#### TASK TO CARRY OUT
Below are entries; output exactly the lines from the one with "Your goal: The" to the one with "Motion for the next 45", both included, and nothing else.

Stored data:

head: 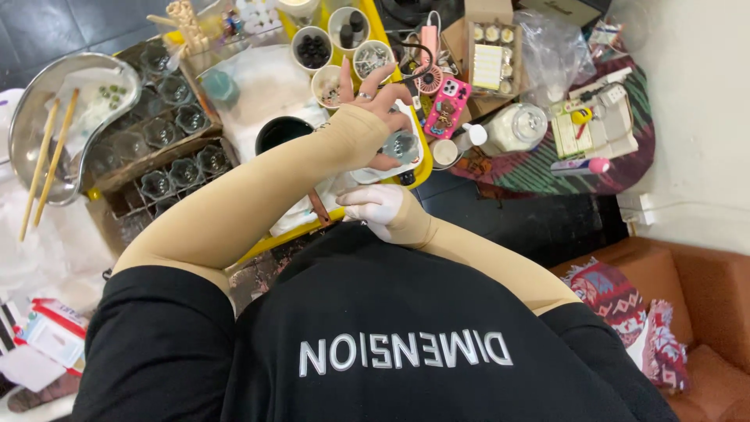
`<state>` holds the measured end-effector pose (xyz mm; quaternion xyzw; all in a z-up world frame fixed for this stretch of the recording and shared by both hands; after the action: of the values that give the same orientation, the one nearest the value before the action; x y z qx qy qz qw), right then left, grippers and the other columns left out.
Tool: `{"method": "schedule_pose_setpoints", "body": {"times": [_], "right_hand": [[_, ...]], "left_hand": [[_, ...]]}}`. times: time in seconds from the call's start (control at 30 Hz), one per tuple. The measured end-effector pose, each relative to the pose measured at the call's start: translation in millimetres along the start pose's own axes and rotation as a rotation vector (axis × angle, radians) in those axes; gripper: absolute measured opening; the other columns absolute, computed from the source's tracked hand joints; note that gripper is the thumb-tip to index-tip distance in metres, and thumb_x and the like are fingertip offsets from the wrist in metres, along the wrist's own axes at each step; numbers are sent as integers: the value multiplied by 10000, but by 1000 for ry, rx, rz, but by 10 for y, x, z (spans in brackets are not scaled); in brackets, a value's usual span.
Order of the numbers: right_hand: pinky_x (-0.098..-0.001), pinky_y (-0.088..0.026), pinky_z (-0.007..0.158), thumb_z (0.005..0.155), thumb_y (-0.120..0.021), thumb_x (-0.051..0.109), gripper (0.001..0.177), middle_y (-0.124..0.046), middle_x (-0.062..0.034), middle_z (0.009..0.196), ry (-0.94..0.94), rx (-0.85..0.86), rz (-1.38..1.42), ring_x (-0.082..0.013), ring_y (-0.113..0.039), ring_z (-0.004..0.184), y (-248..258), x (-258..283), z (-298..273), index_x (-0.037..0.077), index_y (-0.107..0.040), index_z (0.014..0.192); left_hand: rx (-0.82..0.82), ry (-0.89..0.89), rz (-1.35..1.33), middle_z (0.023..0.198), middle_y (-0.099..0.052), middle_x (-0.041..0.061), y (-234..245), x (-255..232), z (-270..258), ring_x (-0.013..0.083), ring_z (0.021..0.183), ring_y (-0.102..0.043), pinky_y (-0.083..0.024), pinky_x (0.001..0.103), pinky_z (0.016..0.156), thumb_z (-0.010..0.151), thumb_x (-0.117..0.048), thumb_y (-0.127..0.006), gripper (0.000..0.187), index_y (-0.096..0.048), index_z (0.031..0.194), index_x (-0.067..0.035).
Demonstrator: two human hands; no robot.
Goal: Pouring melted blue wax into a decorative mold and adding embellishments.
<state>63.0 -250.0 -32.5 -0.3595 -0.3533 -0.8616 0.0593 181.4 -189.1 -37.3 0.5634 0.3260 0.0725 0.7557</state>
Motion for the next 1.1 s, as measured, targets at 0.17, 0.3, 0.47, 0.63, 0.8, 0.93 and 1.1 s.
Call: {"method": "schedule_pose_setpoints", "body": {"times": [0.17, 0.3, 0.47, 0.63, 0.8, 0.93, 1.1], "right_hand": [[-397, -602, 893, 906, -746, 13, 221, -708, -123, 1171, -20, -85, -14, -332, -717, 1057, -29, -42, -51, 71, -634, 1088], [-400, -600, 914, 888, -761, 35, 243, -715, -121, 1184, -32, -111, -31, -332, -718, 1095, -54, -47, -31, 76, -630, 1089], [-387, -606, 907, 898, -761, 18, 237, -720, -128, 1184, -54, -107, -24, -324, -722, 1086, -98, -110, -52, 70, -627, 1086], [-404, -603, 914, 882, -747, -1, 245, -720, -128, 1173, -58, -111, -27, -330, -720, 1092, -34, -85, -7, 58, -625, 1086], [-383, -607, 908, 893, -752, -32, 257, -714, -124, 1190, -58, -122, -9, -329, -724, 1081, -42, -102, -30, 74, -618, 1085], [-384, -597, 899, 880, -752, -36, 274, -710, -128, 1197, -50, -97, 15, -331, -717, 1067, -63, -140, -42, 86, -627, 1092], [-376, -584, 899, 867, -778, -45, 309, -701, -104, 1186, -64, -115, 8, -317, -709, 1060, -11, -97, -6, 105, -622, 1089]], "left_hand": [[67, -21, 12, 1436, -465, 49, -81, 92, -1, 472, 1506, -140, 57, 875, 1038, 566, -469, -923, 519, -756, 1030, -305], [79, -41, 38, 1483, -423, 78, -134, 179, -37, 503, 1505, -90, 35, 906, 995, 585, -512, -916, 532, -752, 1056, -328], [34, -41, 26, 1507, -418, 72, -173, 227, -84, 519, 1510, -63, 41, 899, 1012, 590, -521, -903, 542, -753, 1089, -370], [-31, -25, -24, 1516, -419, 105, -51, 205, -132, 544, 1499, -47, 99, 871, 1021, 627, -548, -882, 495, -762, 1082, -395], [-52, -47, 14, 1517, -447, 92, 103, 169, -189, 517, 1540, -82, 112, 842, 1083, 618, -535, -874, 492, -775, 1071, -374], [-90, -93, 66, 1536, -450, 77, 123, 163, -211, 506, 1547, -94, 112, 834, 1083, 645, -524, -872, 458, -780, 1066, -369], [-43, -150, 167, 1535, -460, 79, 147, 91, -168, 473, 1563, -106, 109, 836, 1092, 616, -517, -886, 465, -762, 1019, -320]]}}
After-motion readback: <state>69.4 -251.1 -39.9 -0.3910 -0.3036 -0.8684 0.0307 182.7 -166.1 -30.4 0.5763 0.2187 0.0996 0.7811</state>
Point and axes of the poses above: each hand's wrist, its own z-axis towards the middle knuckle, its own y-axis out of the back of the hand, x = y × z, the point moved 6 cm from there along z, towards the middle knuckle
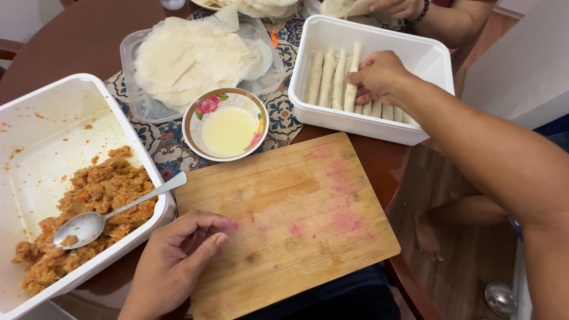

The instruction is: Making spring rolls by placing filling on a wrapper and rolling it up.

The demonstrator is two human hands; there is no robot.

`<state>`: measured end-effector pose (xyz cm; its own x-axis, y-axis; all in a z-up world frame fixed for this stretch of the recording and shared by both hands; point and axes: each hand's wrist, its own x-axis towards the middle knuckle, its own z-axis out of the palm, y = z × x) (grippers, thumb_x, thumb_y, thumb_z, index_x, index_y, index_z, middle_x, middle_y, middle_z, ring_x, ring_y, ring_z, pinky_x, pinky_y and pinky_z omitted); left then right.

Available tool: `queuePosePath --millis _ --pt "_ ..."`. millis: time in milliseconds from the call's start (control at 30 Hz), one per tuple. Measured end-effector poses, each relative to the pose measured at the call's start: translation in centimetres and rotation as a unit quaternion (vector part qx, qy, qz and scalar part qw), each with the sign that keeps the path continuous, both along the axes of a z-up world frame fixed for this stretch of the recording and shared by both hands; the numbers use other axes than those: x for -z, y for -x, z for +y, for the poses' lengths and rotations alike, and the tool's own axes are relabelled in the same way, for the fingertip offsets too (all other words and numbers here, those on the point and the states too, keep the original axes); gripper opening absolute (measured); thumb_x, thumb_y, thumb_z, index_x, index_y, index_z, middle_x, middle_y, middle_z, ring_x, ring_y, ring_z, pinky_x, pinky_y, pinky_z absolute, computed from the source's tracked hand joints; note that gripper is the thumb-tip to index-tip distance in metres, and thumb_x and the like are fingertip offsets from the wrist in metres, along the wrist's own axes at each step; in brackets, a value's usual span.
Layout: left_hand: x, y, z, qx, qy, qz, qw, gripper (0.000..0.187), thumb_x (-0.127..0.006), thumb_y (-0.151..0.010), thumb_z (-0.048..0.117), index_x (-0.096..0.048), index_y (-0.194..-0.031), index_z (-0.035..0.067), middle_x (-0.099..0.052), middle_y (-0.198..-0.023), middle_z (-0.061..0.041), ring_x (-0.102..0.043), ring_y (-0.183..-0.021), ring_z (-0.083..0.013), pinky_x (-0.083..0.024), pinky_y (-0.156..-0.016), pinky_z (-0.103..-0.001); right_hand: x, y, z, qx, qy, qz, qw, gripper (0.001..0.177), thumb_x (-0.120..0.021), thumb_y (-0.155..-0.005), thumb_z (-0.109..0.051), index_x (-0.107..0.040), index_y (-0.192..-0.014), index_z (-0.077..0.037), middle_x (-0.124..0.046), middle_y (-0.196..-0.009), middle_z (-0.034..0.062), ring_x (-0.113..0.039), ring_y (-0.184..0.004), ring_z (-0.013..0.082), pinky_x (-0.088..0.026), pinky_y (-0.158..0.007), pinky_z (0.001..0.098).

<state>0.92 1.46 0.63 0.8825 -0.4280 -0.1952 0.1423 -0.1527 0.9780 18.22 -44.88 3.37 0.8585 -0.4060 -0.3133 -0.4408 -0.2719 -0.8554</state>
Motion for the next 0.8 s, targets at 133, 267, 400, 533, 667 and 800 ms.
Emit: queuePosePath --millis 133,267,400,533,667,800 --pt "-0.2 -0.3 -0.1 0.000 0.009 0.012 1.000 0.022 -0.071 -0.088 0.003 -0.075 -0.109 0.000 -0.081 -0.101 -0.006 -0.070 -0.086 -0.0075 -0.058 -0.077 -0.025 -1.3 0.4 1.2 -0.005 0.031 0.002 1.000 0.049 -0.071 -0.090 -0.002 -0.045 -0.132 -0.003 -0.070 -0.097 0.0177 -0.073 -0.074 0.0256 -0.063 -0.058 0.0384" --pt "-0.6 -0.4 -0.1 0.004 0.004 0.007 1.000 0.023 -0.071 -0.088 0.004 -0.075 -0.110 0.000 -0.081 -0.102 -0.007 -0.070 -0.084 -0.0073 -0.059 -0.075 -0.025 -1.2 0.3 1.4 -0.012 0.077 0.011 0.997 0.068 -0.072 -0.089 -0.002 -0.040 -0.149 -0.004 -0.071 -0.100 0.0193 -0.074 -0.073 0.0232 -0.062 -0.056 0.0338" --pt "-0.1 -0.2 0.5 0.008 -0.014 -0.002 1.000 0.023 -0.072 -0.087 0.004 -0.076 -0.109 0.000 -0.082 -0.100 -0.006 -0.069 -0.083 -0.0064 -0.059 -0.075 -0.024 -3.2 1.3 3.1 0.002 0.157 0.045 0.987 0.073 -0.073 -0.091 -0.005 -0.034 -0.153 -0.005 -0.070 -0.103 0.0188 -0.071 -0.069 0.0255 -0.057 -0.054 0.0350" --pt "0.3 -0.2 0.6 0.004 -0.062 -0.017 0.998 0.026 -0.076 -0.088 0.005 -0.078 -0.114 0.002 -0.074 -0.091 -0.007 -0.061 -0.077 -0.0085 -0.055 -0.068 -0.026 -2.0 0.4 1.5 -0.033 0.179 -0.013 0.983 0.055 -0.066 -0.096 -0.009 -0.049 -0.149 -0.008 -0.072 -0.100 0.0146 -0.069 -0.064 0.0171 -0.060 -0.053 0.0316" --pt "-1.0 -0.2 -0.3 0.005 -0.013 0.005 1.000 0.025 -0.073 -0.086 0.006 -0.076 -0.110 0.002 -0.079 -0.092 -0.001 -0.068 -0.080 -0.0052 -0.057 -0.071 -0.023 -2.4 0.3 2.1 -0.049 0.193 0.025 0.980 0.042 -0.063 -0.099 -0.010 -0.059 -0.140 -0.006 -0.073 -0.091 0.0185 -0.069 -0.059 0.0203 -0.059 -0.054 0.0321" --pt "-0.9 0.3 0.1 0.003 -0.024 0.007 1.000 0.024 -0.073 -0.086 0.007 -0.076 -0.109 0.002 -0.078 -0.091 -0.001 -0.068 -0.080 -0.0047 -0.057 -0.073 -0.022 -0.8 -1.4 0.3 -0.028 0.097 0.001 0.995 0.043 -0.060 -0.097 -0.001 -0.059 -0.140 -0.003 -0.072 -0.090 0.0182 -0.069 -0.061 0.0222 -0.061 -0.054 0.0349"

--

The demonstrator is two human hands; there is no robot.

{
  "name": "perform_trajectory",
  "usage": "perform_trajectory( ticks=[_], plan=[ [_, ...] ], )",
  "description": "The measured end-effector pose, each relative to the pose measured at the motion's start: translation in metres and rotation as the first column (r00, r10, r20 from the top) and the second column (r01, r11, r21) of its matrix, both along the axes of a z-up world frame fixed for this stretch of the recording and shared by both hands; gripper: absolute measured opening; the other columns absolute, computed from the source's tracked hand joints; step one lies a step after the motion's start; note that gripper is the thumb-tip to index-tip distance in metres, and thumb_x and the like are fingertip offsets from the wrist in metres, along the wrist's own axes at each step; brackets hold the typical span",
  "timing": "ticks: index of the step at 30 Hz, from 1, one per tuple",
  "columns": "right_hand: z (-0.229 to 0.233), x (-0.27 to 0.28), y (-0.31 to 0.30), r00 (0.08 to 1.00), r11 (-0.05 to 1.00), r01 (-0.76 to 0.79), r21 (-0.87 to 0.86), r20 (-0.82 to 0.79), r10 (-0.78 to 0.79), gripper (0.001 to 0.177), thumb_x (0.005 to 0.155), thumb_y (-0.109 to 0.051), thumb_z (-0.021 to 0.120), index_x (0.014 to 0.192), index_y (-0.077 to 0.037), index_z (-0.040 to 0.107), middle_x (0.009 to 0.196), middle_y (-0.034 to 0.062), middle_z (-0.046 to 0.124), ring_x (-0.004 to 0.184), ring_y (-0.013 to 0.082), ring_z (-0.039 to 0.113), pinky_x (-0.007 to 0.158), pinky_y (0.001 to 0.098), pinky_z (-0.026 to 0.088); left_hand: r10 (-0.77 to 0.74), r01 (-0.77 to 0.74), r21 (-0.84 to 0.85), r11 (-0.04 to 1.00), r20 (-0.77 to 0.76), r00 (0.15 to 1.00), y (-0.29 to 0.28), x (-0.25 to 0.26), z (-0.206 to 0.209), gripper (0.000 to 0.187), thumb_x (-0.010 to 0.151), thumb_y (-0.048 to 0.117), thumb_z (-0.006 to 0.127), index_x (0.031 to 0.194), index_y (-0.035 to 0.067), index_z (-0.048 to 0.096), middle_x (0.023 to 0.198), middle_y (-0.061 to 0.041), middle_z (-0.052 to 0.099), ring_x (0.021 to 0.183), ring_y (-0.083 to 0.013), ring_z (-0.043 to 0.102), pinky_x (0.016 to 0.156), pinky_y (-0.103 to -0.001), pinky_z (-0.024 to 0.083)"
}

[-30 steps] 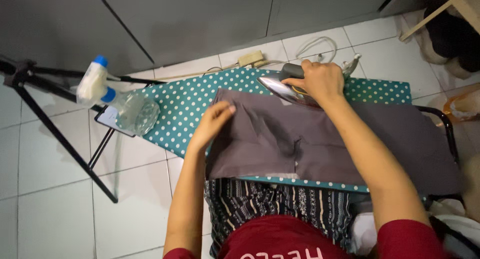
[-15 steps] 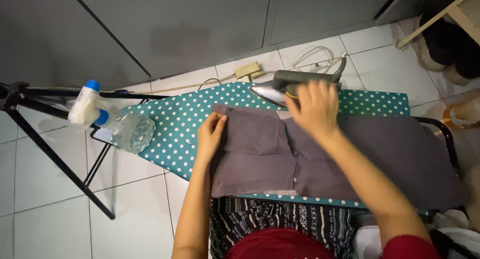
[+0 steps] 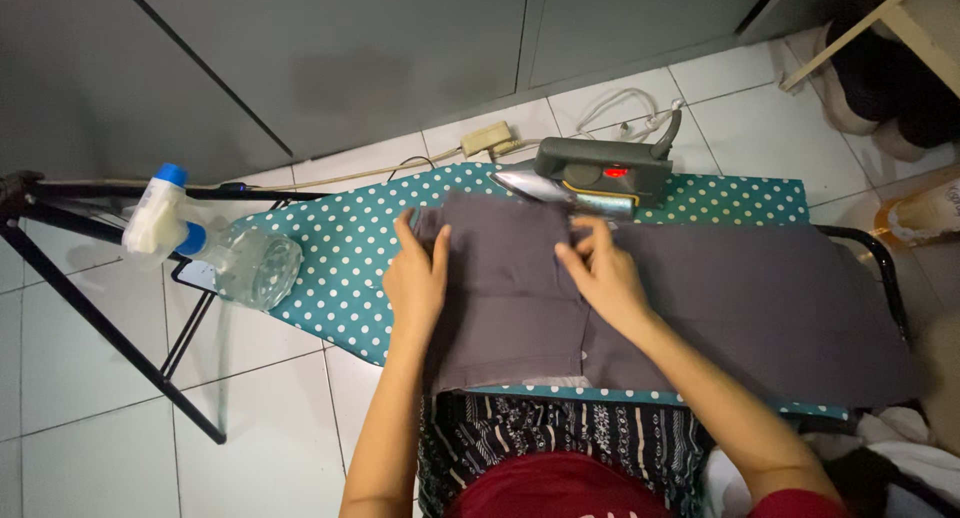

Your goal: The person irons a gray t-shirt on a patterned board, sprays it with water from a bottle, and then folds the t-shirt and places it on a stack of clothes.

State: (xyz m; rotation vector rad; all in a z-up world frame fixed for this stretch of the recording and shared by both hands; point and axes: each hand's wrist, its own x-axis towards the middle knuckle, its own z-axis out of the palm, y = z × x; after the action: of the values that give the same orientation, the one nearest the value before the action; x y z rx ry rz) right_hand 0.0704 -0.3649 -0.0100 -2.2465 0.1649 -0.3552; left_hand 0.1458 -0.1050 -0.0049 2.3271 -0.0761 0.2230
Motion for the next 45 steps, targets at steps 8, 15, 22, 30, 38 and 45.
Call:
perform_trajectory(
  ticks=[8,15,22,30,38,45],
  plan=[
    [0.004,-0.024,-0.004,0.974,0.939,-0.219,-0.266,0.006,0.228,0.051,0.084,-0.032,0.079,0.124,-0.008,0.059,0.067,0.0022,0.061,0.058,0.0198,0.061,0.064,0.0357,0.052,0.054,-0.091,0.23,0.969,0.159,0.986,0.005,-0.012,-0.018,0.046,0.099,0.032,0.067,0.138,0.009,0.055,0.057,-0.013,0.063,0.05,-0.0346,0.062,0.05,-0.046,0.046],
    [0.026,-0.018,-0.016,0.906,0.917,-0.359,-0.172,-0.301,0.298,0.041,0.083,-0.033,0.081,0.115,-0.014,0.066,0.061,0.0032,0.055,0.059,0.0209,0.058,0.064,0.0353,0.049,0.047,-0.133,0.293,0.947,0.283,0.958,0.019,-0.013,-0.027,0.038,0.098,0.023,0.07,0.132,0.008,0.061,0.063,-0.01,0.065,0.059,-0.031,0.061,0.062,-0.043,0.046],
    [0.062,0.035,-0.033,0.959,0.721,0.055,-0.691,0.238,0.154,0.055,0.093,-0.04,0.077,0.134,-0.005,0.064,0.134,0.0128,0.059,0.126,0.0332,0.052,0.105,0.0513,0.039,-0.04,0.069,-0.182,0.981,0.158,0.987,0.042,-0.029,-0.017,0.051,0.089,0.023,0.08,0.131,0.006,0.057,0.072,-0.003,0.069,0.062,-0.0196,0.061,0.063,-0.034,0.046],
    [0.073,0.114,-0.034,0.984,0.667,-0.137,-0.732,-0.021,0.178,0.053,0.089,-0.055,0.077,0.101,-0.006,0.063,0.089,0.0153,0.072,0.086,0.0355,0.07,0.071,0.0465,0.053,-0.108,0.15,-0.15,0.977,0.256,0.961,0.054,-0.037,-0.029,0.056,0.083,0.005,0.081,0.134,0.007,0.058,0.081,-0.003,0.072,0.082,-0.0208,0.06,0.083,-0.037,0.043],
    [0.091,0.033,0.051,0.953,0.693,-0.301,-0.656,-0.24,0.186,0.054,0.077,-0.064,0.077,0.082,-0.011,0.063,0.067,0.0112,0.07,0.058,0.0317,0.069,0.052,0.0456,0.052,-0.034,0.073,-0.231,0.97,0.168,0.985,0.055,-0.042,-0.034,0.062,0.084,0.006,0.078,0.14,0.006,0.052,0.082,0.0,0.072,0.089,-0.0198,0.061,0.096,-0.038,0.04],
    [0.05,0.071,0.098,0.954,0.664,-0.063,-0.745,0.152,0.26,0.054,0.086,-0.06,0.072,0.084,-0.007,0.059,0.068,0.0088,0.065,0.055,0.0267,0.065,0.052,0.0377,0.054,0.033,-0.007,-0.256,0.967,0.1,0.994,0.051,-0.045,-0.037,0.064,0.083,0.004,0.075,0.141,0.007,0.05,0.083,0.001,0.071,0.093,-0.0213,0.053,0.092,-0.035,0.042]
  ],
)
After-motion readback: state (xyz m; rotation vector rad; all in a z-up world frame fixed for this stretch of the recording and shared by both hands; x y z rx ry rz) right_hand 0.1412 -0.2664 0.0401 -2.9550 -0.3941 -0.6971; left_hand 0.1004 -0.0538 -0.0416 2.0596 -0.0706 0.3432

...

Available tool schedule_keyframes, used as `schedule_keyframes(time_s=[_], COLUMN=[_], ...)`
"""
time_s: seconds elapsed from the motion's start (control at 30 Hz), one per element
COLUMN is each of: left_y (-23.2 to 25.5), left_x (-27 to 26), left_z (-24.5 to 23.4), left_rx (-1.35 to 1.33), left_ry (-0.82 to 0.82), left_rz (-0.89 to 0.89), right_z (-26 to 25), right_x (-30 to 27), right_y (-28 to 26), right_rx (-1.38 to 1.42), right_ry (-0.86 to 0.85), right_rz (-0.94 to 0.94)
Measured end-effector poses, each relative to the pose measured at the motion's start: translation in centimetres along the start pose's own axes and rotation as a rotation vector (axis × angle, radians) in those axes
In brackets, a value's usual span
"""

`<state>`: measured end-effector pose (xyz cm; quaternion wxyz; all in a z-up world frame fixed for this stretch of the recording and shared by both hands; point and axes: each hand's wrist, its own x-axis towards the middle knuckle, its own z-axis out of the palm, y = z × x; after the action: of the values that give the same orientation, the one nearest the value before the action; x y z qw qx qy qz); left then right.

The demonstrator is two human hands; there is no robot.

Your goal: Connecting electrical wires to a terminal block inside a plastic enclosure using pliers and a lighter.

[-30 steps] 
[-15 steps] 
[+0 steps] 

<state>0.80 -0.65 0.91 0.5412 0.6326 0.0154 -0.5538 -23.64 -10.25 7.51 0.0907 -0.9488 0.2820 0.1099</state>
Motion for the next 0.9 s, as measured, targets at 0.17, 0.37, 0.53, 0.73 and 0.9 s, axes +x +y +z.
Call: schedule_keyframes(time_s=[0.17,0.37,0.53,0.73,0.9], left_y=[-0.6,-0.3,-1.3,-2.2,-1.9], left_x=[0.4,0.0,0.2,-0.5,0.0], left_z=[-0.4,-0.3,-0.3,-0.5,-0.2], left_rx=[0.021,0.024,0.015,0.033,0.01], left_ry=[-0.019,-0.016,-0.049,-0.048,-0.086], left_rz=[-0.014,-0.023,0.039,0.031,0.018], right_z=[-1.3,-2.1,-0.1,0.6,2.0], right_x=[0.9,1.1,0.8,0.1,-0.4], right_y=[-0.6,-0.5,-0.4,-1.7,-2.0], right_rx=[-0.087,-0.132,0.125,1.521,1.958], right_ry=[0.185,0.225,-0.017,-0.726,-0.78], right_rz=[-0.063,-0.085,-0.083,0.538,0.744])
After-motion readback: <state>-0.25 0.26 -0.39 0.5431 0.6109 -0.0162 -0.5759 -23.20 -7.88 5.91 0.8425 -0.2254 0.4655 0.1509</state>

#### EXPECTED ANSWER
Your goal: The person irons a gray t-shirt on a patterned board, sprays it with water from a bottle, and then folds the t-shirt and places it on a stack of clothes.

State: (xyz m; rotation vector rad; all in a z-up world frame fixed for this stretch of the recording and shared by both hands; point and axes: each hand's wrist, its own x-axis towards the middle knuckle, its own z-axis out of the palm, y = z × x; after the action: of the values that give the same orientation, the one nearest the value before the action; x y z rx ry rz) right_hand 0.0704 -0.3649 -0.0100 -2.2465 0.1649 -0.3552; left_hand 0.1458 -0.1050 -0.0049 2.3271 -0.0761 0.2230
Motion for the next 45 steps, targets at steps 8, 15, 22, 30, 38 and 45.

Nothing else remains for this exercise.